Free guy: Correia asks judge to let him stay out of prison during appeal process
He’s free and wants to stay that way. Former Fall River Mayor Jasiel Correia asked a judge to allow him to remain free while he appeals his federal conviction on extortion and wire fraud charges, Dan Medeiros of the Herald News reports. Correia is currently due to report to prison on Dec. 3.
Advocates frame parole bill as a chance at freedom
The legislative proposal: a chance at freedom. GBH News’ Mike Deehan reports that a bill backed by the Legislature’s Criminal Justice Reform Caucus would allow for parole after 25 years in prison and if passed, would apply retroactively to prisoners who already served the required time.
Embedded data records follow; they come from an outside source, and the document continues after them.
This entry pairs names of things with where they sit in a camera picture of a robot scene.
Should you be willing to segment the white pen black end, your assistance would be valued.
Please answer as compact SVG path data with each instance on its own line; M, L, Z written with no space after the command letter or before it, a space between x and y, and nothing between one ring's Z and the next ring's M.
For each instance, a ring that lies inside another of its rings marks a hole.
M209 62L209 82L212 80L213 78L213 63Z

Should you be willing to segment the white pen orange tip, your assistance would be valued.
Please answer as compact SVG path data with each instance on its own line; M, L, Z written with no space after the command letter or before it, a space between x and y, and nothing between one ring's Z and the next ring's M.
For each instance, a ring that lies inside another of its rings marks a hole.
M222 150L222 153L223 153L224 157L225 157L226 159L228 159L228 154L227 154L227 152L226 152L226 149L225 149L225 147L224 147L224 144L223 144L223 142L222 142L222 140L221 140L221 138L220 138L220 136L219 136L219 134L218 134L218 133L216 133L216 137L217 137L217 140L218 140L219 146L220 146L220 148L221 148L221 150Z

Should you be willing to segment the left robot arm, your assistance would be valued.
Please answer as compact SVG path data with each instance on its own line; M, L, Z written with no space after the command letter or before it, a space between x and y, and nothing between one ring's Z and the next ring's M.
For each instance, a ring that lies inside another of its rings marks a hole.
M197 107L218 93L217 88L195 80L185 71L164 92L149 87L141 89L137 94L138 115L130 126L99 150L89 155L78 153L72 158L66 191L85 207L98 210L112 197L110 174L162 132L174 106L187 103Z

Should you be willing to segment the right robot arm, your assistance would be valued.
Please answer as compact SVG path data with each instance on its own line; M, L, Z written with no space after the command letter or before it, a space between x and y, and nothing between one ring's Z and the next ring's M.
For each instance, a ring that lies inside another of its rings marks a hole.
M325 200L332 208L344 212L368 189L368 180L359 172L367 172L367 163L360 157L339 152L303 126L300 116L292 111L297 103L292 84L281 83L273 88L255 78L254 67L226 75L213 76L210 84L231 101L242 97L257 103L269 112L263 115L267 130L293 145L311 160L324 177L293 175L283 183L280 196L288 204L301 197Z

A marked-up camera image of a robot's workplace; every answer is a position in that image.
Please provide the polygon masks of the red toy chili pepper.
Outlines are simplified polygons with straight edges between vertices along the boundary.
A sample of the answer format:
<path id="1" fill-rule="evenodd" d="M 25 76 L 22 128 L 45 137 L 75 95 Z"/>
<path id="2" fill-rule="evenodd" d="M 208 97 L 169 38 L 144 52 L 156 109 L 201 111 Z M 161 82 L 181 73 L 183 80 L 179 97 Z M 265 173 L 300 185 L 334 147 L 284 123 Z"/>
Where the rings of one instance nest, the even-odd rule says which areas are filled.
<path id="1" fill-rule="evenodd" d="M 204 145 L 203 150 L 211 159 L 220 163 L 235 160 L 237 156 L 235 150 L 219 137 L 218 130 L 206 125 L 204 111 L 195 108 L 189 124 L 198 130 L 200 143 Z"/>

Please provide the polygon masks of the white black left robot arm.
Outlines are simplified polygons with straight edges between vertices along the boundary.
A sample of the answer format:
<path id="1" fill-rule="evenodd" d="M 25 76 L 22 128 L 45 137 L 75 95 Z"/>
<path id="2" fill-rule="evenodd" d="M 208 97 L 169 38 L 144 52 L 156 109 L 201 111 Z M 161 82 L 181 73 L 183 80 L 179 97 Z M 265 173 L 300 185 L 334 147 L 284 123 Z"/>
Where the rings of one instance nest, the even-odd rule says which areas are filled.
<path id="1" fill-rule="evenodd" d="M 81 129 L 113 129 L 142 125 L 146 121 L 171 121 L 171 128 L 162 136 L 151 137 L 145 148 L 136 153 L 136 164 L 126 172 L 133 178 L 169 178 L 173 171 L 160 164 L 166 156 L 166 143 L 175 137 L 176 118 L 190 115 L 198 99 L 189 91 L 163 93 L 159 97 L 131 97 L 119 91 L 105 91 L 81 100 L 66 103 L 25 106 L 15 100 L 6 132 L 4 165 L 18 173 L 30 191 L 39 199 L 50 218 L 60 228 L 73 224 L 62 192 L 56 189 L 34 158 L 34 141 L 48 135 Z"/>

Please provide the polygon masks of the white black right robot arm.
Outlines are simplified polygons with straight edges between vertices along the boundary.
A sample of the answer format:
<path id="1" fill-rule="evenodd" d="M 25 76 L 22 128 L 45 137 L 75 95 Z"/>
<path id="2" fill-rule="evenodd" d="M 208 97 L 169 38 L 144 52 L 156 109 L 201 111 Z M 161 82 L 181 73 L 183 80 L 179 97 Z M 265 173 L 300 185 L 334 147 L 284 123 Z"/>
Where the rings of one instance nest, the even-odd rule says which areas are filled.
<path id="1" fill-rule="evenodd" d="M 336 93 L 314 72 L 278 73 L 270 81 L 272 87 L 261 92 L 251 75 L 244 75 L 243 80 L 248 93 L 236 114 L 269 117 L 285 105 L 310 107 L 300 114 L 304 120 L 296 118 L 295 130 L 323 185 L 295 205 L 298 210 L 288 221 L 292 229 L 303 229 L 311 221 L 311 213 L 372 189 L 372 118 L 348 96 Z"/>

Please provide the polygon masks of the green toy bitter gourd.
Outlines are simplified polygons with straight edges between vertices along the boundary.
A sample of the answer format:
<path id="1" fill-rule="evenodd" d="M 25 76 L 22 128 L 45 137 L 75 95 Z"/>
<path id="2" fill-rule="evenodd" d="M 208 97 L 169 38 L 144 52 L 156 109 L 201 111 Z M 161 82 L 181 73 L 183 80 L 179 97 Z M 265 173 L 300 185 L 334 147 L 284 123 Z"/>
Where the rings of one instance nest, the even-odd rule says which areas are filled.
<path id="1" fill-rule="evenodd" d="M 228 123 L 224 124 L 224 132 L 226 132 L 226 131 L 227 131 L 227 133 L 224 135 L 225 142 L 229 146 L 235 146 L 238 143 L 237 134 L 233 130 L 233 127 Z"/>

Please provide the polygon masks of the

UMass Amherst SGA considers placing RAs in frat houses
After complaints of sexual assualts at frat parties at the University of Massachusetts Amherst, students are now discussing the placement of resident assistants in off-campus Gree Life houses. MassLive’s Will Katcher reports that the university’s Student Government Association talked over the matter at a meeting Wednesday night.
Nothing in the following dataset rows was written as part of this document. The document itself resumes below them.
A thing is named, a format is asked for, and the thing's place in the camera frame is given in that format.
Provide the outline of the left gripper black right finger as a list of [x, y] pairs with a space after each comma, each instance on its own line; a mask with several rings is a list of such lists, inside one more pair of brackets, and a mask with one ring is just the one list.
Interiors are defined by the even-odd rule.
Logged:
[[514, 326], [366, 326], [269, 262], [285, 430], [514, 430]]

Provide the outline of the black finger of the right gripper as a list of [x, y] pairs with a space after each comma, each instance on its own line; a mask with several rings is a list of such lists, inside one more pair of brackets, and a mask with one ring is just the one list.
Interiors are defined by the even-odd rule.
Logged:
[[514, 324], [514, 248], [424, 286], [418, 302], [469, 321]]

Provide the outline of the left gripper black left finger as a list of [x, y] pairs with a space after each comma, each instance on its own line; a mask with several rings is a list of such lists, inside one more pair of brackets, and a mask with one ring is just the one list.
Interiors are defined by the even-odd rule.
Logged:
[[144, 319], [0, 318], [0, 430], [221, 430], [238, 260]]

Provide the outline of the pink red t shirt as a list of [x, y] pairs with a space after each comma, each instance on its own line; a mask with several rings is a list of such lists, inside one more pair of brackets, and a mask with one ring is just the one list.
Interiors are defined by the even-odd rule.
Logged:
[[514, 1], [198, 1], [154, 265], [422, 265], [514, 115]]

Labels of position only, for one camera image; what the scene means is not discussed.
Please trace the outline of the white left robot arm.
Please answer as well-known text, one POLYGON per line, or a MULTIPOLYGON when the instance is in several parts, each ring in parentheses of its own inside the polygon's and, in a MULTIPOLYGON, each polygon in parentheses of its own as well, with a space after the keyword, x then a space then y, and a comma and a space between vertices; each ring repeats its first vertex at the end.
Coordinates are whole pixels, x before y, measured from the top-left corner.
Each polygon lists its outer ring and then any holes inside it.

Harvard endowment grows to $53.2 billion
That’s a lot of money. Harvard University’s endowment grew to $53.2 billion after the institution reported a 33.6 percent return. Boston Globe’s Laura Krantz reports that the university ended the most recent fiscal year with $283 million surplus, an improvement over the $10 million deficit it found itself in last year.
Land of the swift-footed lizard
They gave it a roar of approval. The House passed a bill Thursday that would name the Podokesaurus holyokensis as the official state dinosaur of Massachusetts. State House News Service’s Chris Van Buskirk reports that the dinosaur lived roughly 185 million to 195 million years ago and its bones were initially found in 1910 near Mount Holyoke College by Mignon Talbot, the first woman to name and describe a dinosaur. More details via WBUR.
Old house on the block: Neighbors want historic status for NKOTB house
They’re going step-by-step. Seth Daniel of the Dorchester Reporter tracks the progress of a group of residents who want the Boston Landmarks Commission to grant special status to the home where two members of the New Kids on the Block boy band were raised. The Salvation Army, which bought the home from the Knight family in 1996, has put the 1880 home back on the market.
Sunday Public Affairs: U.S. Rep. Stephen Lynch, Annissa Essaibi George, and more
Keller at Large, WBZ-TV Ch. 4, 8:30 a.m. Congressman Stephen Lynch discusses the status of the infrastructure bills, what it means to Massachusetts if they fail, and the fallout from the January 6 insurrection.
This Week in Business, NECN, Sunday, 10 a.m. This week’s topic: The impact of supply chain bottlenecks on the auto industry with DCD Automotive holdings president Chris Dagasse; Greater Boston Chamber CEO Jim Rooney on how businesses are evolving their back to work plans; and Shirley Leung of The Boston Globe on Gov. Charlie Baker’s push for a clean energy investment fund.
On The Record, WCVB-TV Ch. 5, Sunday, 11 a.m. Guest: Boston mayoral candidate Annissa Essaibi George talks with hosts Ed Harding and Janet Wu followed by a roundtable discussion with political analysts Mary Anne Marsh and Rob Gray.
CityLine, WCVB-TV, Ch. 5 Sunday 12 p.m., This week’s topic: Chinese-American World War II veterans and their families from across New England were honored in Boston with the Congressional Gold Medal at a ceremony at Faneuil Hall. Major General William Chen of the Chinese American Citizens Alliance Boston and Melvin Jee, the son of one of the soldiers honored, tell us why this acknowledgement is so important.